→ What to do
Repeat exactly the lines of the entries below from the one with "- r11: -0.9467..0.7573" through the one with "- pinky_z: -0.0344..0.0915", both ends included, and nothing else.

Records drawn from a dataset
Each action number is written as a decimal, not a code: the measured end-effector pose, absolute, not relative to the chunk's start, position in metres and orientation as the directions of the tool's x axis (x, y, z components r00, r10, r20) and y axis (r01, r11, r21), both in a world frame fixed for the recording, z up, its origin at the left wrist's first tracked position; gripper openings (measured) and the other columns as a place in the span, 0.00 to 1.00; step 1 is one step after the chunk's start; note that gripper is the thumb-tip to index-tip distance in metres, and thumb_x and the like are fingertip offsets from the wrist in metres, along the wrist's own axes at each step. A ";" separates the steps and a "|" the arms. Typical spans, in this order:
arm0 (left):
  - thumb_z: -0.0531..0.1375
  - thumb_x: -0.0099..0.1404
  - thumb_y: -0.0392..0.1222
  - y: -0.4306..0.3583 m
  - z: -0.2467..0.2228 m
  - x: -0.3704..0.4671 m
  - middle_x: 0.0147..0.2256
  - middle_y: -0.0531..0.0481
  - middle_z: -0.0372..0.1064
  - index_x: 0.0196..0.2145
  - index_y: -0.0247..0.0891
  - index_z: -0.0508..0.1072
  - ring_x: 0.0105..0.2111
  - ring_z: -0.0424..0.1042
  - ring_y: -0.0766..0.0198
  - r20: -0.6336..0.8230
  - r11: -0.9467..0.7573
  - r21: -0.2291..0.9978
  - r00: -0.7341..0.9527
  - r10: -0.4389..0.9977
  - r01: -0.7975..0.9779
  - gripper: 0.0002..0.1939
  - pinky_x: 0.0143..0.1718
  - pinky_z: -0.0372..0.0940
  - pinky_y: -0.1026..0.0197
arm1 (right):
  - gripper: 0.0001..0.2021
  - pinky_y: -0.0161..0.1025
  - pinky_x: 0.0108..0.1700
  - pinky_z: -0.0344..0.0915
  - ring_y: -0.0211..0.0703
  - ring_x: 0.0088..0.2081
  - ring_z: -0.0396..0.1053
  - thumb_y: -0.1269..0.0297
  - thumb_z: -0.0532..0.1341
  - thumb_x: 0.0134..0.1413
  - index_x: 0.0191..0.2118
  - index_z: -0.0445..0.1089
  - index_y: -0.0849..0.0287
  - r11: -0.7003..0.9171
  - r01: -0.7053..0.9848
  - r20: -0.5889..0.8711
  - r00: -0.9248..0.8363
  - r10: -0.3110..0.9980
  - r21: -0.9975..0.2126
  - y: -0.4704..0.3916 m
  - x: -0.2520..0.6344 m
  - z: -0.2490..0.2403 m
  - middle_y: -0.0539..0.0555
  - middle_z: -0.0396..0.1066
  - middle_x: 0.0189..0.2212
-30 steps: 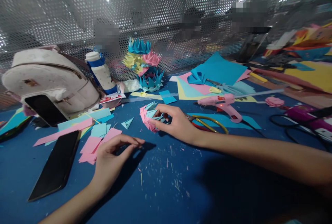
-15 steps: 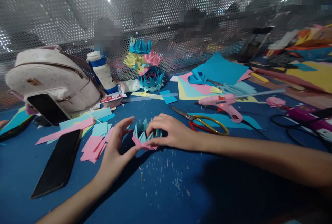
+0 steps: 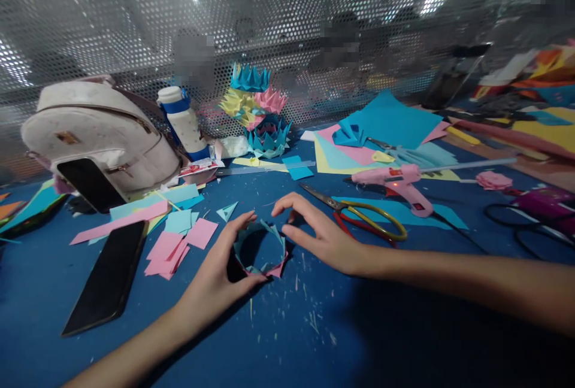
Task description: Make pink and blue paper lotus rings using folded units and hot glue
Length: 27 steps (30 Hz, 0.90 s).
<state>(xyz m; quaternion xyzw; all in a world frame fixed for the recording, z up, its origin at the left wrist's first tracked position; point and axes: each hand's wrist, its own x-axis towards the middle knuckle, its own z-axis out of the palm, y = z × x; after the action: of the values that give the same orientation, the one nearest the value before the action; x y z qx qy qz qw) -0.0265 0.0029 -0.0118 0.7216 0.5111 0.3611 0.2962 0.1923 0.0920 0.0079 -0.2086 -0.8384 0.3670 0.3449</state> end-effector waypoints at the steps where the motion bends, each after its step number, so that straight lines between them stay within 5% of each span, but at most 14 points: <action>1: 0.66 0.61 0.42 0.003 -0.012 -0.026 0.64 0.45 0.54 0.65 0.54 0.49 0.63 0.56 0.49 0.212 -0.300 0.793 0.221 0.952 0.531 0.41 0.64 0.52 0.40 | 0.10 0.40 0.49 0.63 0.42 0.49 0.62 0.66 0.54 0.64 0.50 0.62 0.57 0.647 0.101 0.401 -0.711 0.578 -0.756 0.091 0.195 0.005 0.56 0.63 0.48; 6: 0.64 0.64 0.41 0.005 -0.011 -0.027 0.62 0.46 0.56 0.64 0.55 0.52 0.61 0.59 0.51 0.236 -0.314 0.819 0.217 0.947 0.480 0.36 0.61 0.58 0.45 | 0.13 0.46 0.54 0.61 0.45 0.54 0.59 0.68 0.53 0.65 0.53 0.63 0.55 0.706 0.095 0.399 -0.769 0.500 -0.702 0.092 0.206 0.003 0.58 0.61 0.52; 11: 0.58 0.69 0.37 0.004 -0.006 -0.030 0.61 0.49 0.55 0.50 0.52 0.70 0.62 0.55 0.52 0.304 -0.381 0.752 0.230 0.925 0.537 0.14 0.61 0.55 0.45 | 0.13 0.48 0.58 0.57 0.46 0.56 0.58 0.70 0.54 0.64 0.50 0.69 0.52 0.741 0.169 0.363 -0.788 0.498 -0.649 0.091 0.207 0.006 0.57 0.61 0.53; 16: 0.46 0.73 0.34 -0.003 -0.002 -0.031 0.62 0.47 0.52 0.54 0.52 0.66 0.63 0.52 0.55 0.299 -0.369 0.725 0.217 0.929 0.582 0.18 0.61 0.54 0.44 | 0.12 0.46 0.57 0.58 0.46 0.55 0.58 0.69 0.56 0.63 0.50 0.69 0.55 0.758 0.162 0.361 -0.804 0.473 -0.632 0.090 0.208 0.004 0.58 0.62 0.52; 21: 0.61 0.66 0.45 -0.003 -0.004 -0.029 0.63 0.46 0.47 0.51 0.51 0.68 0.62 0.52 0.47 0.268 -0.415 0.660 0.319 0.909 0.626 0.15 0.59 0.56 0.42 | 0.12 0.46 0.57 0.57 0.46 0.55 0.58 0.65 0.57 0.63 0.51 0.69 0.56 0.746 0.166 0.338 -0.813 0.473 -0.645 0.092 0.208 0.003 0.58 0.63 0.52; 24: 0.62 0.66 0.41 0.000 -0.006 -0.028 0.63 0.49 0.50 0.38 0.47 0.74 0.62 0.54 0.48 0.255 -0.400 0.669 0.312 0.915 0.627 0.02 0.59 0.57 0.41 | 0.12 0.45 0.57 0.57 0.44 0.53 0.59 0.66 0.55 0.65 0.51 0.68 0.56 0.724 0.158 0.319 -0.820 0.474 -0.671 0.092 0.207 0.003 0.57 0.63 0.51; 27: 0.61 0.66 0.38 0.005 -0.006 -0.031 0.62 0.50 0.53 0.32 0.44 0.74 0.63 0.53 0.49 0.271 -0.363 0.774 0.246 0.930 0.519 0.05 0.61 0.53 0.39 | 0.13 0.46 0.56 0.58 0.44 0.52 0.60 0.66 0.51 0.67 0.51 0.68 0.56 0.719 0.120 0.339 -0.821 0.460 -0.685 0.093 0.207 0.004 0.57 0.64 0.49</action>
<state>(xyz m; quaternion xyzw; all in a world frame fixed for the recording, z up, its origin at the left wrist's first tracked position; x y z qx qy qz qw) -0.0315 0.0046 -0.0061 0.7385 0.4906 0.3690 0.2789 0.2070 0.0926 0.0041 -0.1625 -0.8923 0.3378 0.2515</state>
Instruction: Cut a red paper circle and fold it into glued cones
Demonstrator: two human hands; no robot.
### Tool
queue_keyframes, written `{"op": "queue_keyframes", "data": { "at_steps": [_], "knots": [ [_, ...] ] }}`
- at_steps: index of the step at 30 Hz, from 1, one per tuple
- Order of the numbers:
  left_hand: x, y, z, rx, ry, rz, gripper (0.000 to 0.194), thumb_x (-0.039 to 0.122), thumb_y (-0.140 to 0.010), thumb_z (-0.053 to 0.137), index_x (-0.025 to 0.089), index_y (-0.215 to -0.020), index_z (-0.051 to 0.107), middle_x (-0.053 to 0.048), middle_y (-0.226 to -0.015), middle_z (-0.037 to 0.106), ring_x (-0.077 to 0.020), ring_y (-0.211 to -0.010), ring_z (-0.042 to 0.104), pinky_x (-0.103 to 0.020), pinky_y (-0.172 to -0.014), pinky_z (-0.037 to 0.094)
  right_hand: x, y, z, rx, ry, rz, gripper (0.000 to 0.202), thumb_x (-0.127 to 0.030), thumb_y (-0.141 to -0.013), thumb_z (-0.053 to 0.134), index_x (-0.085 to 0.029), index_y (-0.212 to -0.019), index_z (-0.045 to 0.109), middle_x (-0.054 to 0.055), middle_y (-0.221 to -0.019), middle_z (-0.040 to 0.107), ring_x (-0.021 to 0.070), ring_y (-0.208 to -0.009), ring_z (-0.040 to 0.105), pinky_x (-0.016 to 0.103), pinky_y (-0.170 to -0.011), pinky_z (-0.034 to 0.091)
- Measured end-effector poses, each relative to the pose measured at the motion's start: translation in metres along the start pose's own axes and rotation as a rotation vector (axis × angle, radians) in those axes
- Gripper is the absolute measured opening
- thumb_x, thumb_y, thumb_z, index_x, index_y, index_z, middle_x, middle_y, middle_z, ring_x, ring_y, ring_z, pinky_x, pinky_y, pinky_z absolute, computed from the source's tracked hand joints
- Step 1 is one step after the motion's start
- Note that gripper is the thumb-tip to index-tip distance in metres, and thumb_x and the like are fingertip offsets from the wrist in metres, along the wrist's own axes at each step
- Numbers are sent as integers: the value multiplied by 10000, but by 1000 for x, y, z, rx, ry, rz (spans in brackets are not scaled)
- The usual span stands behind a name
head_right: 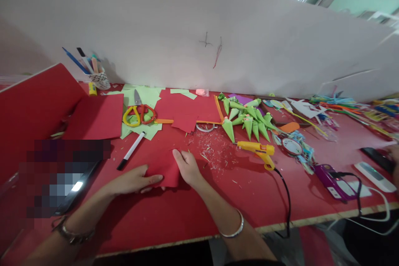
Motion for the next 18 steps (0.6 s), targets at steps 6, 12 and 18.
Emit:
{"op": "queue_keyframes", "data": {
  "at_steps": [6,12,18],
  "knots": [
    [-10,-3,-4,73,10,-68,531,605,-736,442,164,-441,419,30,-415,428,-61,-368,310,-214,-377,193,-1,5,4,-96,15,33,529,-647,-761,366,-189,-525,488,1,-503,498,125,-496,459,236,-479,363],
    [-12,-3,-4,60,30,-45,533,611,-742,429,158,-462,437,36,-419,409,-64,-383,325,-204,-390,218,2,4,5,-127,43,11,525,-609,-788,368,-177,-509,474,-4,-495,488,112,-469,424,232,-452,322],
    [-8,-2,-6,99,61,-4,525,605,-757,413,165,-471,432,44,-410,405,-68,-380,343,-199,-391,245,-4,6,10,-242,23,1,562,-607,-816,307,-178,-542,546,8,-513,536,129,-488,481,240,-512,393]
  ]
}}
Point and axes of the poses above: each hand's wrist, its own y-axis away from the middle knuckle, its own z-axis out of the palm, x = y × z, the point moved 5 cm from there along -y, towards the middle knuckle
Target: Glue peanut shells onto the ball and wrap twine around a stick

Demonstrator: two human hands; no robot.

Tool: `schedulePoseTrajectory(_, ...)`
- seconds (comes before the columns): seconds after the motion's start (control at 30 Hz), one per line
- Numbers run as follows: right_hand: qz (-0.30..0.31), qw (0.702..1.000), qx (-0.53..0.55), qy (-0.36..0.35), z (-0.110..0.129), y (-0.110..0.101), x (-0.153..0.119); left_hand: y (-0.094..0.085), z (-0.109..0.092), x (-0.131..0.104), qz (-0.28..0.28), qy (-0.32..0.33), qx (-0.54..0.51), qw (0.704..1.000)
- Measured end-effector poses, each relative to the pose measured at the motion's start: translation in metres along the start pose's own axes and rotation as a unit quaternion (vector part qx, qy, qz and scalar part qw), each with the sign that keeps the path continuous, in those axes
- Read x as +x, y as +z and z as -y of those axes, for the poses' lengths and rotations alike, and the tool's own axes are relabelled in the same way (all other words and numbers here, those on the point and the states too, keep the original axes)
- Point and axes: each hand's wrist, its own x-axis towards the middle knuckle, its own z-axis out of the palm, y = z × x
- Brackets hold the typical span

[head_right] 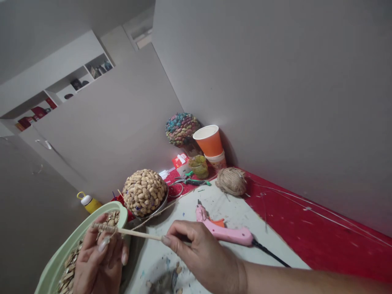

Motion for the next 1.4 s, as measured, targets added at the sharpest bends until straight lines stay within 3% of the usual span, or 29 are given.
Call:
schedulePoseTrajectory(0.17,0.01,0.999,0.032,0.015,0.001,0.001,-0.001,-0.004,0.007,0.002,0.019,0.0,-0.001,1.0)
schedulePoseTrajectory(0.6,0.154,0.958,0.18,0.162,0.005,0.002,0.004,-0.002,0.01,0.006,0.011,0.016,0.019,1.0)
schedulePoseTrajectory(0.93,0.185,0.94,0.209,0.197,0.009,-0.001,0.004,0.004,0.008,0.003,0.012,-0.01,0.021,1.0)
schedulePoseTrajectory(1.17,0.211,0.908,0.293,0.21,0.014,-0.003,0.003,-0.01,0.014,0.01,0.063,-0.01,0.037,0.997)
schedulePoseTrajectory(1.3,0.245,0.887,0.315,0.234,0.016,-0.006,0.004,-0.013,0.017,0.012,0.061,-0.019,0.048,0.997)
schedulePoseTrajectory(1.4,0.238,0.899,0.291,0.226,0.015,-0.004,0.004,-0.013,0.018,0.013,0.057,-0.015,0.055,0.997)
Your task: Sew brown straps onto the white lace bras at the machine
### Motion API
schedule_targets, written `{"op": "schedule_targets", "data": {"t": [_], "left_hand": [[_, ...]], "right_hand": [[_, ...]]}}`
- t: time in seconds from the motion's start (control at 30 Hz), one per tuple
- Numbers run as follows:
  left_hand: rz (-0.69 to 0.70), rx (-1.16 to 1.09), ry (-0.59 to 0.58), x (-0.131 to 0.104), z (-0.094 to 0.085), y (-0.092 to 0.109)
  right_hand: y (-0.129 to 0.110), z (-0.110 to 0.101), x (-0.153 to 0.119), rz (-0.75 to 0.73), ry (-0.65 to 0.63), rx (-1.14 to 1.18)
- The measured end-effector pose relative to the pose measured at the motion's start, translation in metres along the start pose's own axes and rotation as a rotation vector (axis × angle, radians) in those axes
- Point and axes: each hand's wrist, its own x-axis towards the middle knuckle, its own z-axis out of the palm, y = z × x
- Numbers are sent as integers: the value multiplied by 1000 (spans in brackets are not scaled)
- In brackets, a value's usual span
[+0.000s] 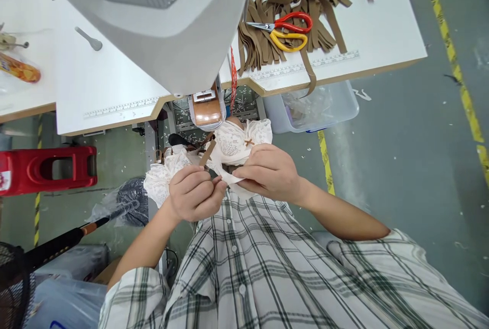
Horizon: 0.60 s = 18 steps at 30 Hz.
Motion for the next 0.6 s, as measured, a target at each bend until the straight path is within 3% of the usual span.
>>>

→ Answer to this task
  - r11: -0.9467..0.7573
  - r21: -0.2291..0.9978
  - r00: -0.7341..0.9527
  - r10: -0.4389..0.9977
  - r01: -0.7975..0.9779
  - gripper: 0.0002..0.1939
  - pinky_x: 0.0143..0.1718
  - pinky_z: -0.0372..0.0940
  - pinky_y: -0.1026..0.0197
arm1 (right):
  - gripper: 0.0001..0.2021
  - pinky_y: -0.0161..0.1025
  - pinky_x: 0.0108..0.1700
  - pinky_z: -0.0344..0.0915

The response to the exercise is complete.